Hello all!
I'm working on a couple different games right now, and one thing that I'd really like to be able to do is come up with better estimates for expected game length. From what I can understand, Monte Carlo simulations could provide a lot of data on what games should be averaged at. I know, I could just play the game 1000 times and get the same information, but I'd like to go into playtesting with a bit more info.
Has anyone used a particular tool or program to run Monte Carlo simulations on thier games? If so, did you think it was a good/useful process, or did playtesting invalidate the simulation results?
The entire purpose of the Monte Carlo simulation would be to determine models of possible results by substituting a range of values—a probability distribution—for any factor that has inherent uncertainty. This would functionally provide the equivalent of an AI framework.

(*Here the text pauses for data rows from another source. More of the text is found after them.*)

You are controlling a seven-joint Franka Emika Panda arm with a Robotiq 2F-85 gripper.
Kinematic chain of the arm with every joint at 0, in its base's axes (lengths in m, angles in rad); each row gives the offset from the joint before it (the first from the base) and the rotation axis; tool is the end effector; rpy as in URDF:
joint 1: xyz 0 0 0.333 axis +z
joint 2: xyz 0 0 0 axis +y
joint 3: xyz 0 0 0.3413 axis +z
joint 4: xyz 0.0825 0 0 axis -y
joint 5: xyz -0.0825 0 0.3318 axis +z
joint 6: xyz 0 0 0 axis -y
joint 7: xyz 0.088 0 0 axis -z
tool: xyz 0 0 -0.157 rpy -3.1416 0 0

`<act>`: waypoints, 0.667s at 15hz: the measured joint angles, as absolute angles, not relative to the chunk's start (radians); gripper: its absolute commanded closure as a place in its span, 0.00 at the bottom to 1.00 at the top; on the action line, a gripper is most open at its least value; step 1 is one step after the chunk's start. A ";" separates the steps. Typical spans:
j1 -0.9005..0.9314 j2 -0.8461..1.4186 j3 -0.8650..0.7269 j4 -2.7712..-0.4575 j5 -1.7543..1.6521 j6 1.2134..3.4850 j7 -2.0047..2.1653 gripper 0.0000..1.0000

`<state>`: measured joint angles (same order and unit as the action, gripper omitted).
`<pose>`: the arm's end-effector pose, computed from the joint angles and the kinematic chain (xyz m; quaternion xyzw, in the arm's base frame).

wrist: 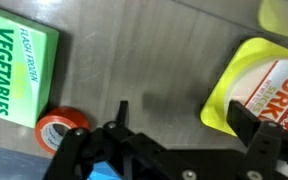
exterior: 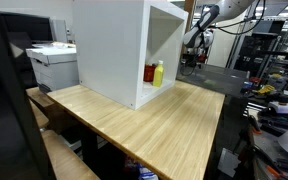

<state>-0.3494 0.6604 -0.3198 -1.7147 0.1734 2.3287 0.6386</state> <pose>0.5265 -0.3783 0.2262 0.7753 -0.6307 -0.0042 0.0346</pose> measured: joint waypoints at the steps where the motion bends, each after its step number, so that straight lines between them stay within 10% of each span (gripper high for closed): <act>1: -0.350 0.660 -0.320 -1.711 0.178 2.329 0.639 0.00; 10: -0.364 0.661 -0.321 -1.697 0.192 2.331 0.637 0.00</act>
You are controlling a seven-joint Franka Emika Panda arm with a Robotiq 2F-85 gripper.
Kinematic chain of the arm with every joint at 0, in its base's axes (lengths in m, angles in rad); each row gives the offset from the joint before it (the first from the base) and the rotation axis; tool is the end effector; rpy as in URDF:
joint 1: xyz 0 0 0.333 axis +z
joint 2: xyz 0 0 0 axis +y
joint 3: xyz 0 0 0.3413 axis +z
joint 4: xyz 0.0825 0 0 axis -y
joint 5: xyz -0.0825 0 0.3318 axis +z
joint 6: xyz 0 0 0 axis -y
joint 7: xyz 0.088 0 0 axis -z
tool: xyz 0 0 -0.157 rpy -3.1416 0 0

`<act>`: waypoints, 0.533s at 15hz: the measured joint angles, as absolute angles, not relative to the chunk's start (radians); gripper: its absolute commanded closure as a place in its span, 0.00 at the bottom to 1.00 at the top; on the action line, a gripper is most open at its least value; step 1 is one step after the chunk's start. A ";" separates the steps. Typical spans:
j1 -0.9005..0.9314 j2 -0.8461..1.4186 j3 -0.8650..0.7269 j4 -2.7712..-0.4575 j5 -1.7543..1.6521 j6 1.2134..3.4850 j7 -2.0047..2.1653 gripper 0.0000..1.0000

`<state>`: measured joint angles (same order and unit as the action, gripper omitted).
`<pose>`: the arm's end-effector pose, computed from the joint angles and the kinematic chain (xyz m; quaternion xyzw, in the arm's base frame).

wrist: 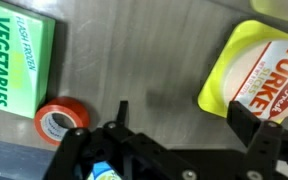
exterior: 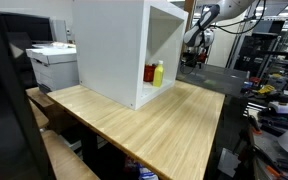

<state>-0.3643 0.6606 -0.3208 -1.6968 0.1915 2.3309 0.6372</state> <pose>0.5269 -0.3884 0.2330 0.7679 -0.6400 0.0060 0.0278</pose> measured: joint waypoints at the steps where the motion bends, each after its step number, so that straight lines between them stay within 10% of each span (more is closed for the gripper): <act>1: -0.366 0.661 -0.320 -1.697 0.193 2.332 0.634 0.00; 8: -0.380 0.661 -0.301 -1.695 0.250 2.333 0.603 0.00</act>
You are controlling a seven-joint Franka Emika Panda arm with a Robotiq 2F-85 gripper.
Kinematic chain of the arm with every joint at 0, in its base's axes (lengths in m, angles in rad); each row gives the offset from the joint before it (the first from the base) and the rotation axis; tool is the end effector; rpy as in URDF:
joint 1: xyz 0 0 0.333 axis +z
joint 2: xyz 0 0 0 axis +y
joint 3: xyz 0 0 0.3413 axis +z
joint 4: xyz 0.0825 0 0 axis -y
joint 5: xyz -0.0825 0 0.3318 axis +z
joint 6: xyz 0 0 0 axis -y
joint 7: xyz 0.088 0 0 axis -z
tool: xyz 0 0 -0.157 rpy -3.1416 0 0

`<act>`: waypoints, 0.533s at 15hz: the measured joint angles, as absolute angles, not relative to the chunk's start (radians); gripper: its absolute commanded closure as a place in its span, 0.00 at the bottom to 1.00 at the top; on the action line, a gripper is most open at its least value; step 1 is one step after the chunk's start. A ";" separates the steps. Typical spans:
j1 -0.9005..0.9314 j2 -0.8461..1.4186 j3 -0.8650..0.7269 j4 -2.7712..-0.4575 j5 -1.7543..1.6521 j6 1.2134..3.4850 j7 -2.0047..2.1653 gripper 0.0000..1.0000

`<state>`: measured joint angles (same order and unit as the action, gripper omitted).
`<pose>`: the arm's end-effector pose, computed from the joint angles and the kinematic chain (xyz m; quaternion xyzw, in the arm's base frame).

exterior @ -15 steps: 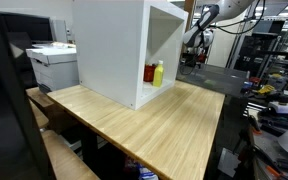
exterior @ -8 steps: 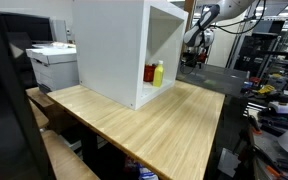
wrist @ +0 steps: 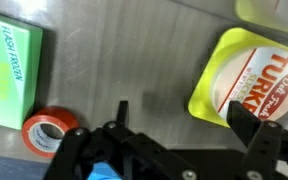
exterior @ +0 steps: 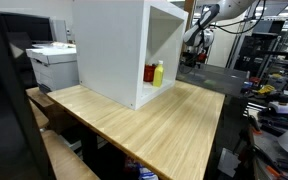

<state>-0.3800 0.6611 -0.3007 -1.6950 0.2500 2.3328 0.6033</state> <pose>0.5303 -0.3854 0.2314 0.7664 -0.6424 0.0073 0.0009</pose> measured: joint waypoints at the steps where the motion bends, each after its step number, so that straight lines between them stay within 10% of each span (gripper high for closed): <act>1: -0.382 0.661 -0.297 -1.694 0.263 2.333 0.596 0.00; 8: -0.390 0.662 -0.281 -1.693 0.311 2.333 0.575 0.00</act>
<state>-0.3905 0.6618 -0.2814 -1.6931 0.3113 2.3328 0.5747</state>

I hadn't thought of building out portions of it in Python, which I am familiar with, and a quick google search revealed a wealth of supportive code snippets and math libraries. Hopefully I will be up to the programming task, but if anyone has played with spreadsheet based tools (even ones you pay for) that was more where I was asking for advice or recommendations.

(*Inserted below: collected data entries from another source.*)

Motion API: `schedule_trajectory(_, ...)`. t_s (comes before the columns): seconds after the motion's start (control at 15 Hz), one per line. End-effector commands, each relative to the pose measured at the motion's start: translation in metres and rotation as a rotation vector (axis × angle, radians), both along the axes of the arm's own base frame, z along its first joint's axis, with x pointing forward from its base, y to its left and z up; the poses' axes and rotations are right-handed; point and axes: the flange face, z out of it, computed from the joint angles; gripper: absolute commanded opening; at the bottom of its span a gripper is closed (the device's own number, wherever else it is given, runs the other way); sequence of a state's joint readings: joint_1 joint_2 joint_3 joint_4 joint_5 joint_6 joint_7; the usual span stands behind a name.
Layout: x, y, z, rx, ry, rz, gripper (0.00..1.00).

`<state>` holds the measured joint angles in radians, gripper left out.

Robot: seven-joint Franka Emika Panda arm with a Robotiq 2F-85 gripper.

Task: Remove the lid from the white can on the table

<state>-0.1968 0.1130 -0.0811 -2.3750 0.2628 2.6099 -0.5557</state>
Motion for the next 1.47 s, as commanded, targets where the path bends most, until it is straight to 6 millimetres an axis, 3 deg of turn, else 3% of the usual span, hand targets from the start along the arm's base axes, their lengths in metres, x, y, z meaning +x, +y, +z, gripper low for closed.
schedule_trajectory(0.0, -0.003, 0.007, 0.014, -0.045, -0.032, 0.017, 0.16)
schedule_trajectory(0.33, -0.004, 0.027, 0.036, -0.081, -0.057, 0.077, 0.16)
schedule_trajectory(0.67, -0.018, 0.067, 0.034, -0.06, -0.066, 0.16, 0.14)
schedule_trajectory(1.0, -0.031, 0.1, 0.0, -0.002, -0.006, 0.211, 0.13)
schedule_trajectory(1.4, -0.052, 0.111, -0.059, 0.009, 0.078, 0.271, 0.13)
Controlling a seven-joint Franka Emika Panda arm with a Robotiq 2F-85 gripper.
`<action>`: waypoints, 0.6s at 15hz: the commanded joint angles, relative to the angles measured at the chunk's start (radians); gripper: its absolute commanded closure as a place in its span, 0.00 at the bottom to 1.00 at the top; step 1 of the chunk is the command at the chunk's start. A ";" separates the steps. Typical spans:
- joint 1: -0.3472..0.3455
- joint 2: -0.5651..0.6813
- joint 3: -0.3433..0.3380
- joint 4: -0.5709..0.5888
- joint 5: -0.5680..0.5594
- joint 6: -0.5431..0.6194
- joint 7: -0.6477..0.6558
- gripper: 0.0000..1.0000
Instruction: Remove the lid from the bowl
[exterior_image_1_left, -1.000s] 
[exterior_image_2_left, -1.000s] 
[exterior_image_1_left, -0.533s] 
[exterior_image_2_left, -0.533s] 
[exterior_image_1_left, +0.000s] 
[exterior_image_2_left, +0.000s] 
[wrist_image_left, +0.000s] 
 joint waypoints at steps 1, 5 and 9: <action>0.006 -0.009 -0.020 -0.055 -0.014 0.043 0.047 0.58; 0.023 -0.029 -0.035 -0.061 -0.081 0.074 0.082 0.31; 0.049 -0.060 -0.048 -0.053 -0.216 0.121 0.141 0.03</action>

I always find that I need 20-30 playtests before I start seeing all the angles of what people's choices can do to a game. If there is a choice point where people only take that option 5% of the time, I may need even more games before I can really understand the impact of that choice. I'd much rather run 1000 simulations, get an idea for what the upper bounds are, and then play out specific scenarios that emerge as problematic. I'm hoping I can cut the playtests needed to determine very basic information like game time, and use them more to focus on specific gameplay elements.